I drank two bottles of wine and made everybody in the room laugh. The night after that, we went to a restaurant and he fed me some of his food. He lifted the spoon and I leaned in and I remembered that no matter how old I get, he’ll still see me as the same little girl.
I drank with my friend’s mom the day after New Year's and she said there was something different about me. I looked older, but I was more mature. We talked about my major and the things I was studying. I drank until my mom had to help me throw up in the bathroom. Even then, I was still a little girl.
I used to be scared of playing grown-up. I was afraid of signing up for internships because I thought I was merely roleplaying. But none of that matters, I think, because maybe all adults feel that way. Maybe it’s because there will always be someone out there who will look at us and see how young we really are.
In those moments, the world didn’t feel so big anymore. Not so heavy. When I slept with my mom again in December, cradled below her arm and holding onto her torso, I felt nine. The world didn’t feel so scary then either.

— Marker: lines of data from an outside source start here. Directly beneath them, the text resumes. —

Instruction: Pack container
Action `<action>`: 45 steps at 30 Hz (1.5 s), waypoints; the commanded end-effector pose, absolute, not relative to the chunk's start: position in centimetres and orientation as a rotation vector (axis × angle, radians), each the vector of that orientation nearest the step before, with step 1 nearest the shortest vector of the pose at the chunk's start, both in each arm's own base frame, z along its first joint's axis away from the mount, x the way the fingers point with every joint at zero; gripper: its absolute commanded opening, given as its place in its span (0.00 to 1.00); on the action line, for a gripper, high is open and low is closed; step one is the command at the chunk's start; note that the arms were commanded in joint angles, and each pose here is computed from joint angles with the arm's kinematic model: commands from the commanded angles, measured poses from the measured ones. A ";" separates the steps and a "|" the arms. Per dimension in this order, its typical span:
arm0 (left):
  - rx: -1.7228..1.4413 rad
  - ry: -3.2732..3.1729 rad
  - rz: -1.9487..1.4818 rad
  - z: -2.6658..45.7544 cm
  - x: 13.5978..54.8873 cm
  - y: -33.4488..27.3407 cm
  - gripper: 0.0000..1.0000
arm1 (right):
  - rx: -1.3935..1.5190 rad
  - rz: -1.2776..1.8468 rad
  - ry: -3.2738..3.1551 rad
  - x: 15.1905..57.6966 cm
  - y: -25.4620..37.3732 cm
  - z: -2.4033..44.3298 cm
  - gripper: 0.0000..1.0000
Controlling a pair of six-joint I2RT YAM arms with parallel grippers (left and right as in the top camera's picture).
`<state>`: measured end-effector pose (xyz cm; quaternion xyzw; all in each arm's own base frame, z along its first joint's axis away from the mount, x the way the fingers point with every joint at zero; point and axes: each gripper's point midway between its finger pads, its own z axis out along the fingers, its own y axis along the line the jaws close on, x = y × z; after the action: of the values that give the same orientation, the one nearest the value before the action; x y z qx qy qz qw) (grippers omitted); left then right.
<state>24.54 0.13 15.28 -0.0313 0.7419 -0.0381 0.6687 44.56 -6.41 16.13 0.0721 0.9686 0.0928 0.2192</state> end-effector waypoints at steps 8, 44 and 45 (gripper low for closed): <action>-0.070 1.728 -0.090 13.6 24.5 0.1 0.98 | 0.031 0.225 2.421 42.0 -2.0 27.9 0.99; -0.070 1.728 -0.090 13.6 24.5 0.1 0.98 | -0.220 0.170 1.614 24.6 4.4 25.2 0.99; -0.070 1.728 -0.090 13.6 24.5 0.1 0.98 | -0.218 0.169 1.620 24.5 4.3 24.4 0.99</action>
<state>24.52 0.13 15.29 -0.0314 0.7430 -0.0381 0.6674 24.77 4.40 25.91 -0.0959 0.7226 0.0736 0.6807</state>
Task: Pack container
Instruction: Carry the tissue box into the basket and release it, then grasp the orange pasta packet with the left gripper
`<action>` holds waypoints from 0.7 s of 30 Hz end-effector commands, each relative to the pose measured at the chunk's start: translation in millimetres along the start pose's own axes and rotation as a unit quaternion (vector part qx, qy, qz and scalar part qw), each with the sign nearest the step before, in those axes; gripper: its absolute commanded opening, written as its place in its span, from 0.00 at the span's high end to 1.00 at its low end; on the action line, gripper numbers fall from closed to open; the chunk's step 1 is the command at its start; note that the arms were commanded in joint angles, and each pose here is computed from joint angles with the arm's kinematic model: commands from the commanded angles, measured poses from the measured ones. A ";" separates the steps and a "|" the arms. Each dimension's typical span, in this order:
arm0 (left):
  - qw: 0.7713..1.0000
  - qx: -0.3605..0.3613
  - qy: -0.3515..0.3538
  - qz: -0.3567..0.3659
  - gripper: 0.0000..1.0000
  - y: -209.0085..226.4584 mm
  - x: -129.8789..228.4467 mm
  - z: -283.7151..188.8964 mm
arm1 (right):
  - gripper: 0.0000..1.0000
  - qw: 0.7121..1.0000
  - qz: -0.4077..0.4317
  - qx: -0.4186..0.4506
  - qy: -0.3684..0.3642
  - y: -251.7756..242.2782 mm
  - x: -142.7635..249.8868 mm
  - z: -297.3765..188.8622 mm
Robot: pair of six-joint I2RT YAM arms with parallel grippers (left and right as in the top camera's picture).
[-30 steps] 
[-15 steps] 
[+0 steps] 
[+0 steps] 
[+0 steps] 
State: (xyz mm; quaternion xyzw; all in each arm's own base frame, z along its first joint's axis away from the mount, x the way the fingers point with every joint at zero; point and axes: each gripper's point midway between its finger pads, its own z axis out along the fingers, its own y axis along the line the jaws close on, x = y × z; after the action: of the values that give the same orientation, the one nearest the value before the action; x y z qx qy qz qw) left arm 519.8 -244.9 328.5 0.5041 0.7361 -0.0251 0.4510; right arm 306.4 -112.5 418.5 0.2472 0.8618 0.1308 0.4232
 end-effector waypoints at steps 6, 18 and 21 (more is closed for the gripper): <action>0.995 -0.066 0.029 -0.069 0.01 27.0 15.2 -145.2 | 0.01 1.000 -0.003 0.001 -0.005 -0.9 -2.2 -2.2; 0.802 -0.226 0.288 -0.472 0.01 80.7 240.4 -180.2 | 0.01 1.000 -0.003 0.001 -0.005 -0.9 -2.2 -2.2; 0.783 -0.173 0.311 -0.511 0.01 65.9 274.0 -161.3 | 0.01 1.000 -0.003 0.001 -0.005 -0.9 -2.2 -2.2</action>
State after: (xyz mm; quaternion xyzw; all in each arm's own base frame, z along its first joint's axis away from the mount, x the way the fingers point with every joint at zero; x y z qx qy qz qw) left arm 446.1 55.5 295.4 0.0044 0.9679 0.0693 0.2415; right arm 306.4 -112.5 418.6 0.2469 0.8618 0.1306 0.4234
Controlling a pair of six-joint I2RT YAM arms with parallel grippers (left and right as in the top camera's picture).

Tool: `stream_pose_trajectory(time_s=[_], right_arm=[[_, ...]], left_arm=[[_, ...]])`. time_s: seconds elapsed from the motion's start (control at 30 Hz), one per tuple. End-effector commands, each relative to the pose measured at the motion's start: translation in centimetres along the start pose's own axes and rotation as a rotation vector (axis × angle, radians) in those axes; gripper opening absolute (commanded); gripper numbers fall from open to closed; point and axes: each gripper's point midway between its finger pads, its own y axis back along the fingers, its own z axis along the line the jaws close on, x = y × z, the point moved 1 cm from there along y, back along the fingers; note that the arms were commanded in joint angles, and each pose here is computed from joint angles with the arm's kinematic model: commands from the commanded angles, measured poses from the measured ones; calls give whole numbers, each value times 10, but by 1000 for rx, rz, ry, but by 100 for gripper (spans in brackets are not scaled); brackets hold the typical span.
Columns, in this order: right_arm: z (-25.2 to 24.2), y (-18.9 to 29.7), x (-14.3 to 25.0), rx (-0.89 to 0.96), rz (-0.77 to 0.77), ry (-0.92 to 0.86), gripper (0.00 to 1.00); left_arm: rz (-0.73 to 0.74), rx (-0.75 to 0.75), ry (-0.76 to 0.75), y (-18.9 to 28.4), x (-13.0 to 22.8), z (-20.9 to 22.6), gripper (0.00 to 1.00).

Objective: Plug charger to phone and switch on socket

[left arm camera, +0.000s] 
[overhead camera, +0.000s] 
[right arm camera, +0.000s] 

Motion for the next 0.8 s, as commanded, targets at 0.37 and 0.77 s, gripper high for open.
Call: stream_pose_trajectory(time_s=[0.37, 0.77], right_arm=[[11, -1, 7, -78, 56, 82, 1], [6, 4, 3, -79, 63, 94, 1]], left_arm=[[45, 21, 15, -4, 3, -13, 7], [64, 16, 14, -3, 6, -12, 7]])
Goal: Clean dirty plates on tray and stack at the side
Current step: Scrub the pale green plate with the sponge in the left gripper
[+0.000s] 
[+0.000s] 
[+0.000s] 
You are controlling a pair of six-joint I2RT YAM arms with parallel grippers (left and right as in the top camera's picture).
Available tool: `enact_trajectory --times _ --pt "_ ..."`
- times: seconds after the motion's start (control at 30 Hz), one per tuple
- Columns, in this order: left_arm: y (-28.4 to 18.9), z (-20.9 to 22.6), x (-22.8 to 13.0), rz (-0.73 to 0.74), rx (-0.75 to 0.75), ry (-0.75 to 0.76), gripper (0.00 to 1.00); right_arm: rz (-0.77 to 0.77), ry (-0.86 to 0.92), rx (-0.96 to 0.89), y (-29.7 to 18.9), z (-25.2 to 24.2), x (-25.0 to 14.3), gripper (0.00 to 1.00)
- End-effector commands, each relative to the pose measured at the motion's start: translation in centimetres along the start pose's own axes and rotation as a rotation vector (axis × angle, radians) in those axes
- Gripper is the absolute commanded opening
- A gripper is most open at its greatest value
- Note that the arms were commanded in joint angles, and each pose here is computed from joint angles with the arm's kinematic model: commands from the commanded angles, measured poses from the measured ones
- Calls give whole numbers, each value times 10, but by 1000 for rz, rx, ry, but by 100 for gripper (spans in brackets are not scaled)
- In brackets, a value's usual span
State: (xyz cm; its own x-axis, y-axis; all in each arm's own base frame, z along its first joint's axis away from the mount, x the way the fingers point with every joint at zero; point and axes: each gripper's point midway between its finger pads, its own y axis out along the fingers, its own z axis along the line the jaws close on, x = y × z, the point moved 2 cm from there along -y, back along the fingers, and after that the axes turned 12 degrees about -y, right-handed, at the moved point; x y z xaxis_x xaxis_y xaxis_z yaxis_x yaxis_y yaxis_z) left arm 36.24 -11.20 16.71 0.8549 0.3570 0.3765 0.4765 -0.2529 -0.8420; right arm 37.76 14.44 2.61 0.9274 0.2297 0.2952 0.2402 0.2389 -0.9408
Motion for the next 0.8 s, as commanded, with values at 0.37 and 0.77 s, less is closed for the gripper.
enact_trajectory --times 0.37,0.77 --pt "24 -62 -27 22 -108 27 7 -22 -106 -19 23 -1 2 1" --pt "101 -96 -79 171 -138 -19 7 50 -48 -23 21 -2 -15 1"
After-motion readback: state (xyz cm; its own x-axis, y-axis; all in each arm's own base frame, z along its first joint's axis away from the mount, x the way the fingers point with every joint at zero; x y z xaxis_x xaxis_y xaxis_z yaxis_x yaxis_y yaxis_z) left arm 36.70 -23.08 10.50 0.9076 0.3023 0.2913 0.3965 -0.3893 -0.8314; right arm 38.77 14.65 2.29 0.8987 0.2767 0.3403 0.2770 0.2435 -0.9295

What I’m trying to say is that the world will always feel a little big, a little heavy, and a little lonely, but one day you make use of the big space and fill it with time and memories and people, and then it’s a little disorienting. Maybe that’s why they say time heals all. It's because it allows you to fill that space.
I let the rain in. I let the time pass. I kept filling up the space. I don’t hate the city anymore, but now I think I’ve outgrown it.
Isn’t that strange? One day, you think you’re too small, and then before you know it, you’ve outgrown the very thing that used to scare you.
I managed to finish this only because this dropped and it made all my thoughts click in an instant. Thank you Role Model!